Chart: USDCAD 1 month-10year with Bollinger bands (red and green) and RSI shown
Source: Saxo Bank
Hedging Strategy for those who are long US dollars against Canadian dollars
A simple, popular, and effective hedging strategy utilized by many corporations to protect future US dollar inflows is to enter a series of forward contracts. (Forwards are legal contracts between two parties to sell an agreed amount of, in this case, US dollars at a specified USDCAD exchange rate, for delivery on a pre-agreed date in the future.)

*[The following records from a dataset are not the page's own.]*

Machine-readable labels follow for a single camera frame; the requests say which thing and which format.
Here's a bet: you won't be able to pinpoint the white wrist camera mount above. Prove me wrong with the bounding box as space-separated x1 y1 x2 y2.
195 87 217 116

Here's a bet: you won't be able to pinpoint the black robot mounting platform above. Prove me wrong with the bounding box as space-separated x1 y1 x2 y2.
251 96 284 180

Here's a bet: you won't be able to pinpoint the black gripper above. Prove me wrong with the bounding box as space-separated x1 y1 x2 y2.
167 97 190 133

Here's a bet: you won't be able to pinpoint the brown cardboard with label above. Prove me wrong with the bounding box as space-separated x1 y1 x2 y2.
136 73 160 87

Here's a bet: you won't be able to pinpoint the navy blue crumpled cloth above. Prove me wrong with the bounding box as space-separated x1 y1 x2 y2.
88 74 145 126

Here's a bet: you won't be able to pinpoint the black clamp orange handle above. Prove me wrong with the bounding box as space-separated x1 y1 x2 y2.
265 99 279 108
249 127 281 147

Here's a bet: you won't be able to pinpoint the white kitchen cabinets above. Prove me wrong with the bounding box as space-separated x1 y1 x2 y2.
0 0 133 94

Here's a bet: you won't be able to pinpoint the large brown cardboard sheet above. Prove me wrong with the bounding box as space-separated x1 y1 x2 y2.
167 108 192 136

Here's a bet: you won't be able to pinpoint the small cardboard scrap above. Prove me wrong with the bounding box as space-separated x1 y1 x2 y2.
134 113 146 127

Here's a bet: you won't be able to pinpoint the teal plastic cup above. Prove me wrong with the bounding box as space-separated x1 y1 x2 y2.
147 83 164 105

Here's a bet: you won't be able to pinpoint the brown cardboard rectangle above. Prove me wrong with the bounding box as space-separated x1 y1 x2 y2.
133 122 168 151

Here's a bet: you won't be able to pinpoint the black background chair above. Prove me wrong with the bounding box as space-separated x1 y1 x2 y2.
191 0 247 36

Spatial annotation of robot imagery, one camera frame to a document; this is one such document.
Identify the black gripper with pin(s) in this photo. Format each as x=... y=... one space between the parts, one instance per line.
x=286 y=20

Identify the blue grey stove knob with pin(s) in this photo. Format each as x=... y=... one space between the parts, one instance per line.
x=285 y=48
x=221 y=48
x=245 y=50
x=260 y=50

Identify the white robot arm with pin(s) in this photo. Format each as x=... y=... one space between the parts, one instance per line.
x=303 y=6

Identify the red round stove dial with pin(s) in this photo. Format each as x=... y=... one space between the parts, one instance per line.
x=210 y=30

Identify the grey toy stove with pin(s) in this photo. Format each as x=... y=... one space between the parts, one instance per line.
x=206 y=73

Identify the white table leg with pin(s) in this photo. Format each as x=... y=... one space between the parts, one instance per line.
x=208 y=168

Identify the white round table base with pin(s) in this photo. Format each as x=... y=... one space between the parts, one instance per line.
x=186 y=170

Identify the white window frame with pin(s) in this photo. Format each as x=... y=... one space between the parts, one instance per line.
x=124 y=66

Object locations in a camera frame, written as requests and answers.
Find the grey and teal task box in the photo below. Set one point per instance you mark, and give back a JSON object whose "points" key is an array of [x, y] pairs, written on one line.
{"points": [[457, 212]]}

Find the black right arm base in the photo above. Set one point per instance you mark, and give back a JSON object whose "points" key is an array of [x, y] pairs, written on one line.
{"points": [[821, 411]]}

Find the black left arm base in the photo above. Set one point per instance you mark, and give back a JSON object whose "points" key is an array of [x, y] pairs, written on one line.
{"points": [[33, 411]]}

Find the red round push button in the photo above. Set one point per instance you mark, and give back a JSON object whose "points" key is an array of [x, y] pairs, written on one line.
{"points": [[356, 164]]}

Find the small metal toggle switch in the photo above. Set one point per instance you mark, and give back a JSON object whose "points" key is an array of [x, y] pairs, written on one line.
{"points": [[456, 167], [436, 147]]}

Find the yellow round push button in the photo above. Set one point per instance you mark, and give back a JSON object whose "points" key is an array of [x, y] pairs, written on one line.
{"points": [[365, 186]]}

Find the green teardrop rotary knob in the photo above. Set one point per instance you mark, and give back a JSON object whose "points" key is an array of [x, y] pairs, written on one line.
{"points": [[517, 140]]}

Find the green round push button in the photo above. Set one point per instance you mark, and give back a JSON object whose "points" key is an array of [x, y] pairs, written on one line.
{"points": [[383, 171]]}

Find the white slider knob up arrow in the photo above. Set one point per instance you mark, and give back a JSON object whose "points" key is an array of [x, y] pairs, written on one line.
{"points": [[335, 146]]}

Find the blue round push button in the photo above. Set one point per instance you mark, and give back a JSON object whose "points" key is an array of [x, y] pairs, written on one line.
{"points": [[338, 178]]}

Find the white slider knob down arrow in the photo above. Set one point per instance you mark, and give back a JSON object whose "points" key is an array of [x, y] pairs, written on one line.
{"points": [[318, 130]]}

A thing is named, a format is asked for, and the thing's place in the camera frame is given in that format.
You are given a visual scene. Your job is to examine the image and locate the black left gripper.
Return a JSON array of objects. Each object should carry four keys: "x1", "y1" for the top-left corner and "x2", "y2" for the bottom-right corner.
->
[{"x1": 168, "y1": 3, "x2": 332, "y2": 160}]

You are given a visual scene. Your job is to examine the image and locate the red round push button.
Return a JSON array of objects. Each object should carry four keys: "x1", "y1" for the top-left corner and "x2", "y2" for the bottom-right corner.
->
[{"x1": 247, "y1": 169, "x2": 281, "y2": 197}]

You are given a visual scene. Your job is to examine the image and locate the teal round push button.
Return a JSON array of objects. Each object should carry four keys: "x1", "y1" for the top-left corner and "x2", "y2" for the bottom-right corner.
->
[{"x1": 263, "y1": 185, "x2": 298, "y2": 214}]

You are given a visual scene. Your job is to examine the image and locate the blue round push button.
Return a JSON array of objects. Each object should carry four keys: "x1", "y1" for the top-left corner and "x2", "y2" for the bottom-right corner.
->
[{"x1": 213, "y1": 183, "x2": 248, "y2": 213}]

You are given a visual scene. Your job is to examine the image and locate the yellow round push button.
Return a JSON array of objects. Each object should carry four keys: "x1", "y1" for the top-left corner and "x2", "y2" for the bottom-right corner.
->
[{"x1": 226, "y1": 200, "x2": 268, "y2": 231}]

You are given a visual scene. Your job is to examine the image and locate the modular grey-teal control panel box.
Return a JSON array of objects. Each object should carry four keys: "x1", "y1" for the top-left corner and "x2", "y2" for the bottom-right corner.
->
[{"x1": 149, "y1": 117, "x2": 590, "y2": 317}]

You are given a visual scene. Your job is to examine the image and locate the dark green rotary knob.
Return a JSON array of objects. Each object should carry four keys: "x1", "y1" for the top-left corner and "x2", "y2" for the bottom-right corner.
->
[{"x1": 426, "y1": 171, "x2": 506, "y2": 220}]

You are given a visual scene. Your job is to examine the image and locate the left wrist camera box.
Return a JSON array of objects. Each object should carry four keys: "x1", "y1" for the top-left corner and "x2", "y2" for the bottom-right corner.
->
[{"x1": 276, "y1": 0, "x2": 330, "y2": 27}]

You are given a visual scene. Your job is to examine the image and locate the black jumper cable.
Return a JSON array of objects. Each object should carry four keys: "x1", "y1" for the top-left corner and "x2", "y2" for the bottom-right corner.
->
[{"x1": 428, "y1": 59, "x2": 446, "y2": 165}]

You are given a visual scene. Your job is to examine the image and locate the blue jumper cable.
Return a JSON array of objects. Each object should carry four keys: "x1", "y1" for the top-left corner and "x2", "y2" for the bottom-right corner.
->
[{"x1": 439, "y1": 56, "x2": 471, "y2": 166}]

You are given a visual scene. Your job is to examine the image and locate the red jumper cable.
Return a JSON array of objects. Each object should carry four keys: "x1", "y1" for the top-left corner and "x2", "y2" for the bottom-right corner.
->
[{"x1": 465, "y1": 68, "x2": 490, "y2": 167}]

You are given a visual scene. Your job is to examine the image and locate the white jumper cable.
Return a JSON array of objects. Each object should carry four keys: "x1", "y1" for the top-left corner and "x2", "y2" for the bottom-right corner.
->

For example, Hedgemaster Inc knows for 100% certainty that they will receive USD $100,000 on May 26, June 26, and July 27, 2020. They also know that the current USDCAD exchange rate is well above the company’s budgeted rate for 2020. They decide to sell their next three months worth of US dollar receivables at the current exchange rate for delivery on the May, June, July dates.
Assumptions: Spot rate 1.4220, Forward discounts of .0004 for 1 month, .0007 for 2 months and .0014 for 3 months. (Note: Forward rates are not penalties. Simply speaking, they are merely the interest rate differentials between Canada and the US converted to FX points).
In the above example, Customer A would book three FX forwards today and be obligated to deliver $100,000 US dollars to AgilityForex on May 26, June 26, and July 27, receiving CAD$ 143,160.00, CAD$143,130.00 and CAD 143,060.00, respectively.
If USDCAD is trading at 1.3500 on May 26, Customer A would be ecstatic. If rates are above 1.4216, the client loses the opportunity to sell at a more favourable rate as he is locked into the forward rate. He is still happy because the price is above his budget target.
If these gains help mitigate costs associated with managing the business during the COVID-19 outbreak, that would be the silver lining.